Gemini fashions at the moment are out there in Batch Mode
Immediately, we’re excited to introduce a batch mode within the Gemini API, a brand new asynchronous endpoint designed particularly for high-throughput, non-latency-critical workloads. The Gemini API Batch Mode permits you to submit giant jobs, offload the scheduling and processing, and retrieve your outcomes inside 24 hours—all at a 50% low cost in comparison with our synchronous APIs.
Course of extra for much less
Batch Mode is the right device for any job the place you could have your information prepared upfront and don’t want a right away response. By separating these giant jobs out of your real-time site visitors, you unlock three key advantages:
- Value financial savings: Batch jobs are priced at 50% lower than the usual charge for a given mannequin
- Greater throughput: Batch Mode has even larger charge limits
- Simple API calls: No must handle complicated client-side queuing or retry logic. Out there outcomes are returned inside a 24-hour window.
A easy workflow for big jobs
We’ve designed the API to be easy and intuitive. You package deal all of your requests right into a single file, submit it, and retrieve your outcomes as soon as the job is full. Listed below are some methods builders are leveraging Batch Mode for duties at this time:
- Bulk content material era and processing: Specializing in deep video understanding, Reforged Labs makes use of Gemini 2.5 Professional to investigate and label huge portions of video adverts month-to-month. Implementing Batch Mode has revolutionized their operations by considerably chopping prices, accelerating shopper deliverables, and enabling the large scalability wanted for significant market insights.
Get began in only a few strains of code
You can begin utilizing Batch Mode at this time with the Google GenAI Python SDK:
# Create a JSONL that incorporates these strains:
# {"key": "request_1", "request": {"contents": [{"parts": [{"text": "Explain how AI works in a few words"}]}]}},
# {"key": "request_2", "request": {"contents": [{"parts": [{"text": "Explain how quantum computing works in a few words"}]}]}}
uploaded_batch_requests = shopper.information.add(file="batch_requests.json")
batch_job = shopper.batches.create(
mannequin="gemini-2.5-flash",
src=uploaded_batch_requests.identify,
config={
'display_name': "batch_job-1",
},
)
print(f"Created batch job: {batch_job.identify}")

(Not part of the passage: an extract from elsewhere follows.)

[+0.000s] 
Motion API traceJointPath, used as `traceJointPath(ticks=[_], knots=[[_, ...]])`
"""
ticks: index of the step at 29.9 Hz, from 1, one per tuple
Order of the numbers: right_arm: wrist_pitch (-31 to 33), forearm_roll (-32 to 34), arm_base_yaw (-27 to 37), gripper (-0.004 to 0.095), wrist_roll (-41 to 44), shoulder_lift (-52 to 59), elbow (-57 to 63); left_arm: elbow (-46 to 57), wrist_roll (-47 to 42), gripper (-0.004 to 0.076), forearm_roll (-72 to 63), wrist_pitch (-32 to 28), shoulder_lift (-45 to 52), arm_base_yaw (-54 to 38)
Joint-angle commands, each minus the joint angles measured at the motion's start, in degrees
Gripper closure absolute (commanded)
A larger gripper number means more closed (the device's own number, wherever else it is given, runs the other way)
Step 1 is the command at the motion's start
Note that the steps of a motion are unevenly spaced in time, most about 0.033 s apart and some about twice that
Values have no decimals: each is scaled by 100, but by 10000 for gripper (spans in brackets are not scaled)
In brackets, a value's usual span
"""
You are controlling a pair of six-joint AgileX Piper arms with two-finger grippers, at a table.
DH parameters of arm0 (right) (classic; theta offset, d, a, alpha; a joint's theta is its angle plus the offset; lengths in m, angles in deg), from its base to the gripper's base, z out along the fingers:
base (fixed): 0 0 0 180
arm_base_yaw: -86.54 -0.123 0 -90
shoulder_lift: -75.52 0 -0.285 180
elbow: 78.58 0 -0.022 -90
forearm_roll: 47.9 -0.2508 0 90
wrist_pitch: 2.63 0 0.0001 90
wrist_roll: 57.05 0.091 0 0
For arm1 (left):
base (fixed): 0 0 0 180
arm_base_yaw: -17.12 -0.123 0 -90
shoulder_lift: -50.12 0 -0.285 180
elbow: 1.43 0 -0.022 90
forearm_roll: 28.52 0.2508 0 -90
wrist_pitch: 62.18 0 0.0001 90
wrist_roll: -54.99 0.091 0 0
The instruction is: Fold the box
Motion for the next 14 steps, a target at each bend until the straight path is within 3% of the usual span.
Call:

# Anticipate as much as 24 hours
if batch_job.state.identify == 'JOB_STATE_SUCCEEDED':
result_file_name = batch_job.dest.file_name
file_content_bytes = shopper.information.obtain(file=result_file_name)
file_content = file_content_bytes.decode('utf-8')
for line in file_content.splitlines():
print(line)
Python
To be taught extra, try the official documentation and pricing pages.
We’re rolling out Batch Mode for the Gemini API at this time and tomorrow to all customers. That is simply the beginning for batch processing, and we’re actively engaged on increasing its capabilities. Keep tuned for extra highly effective and versatile choices!